Go through the lines below one by one and count those holding the string "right". Give the count alone.

(Beginning of DATASET CONTENT)

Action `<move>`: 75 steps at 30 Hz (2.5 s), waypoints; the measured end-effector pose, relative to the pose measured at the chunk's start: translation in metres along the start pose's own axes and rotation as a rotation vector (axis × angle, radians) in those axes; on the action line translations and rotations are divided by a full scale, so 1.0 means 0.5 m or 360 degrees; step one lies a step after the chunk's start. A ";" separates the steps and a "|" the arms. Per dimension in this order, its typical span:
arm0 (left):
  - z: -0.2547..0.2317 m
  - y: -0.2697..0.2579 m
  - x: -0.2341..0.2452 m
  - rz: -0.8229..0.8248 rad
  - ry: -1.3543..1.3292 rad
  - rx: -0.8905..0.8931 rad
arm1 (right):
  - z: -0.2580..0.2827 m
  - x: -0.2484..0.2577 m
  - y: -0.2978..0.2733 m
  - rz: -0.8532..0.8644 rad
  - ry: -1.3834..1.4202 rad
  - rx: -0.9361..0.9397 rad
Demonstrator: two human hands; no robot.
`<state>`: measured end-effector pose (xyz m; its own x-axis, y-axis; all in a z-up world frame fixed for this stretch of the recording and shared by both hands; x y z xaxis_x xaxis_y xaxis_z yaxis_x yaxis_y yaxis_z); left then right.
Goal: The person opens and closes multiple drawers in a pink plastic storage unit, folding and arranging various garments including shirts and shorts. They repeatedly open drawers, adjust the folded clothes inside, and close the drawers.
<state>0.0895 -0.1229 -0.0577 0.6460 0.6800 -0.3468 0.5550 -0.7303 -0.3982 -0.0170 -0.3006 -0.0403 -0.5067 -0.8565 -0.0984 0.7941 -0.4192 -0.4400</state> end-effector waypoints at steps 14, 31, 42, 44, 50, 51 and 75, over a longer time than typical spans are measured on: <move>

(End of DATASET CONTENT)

RESPONSE AREA
2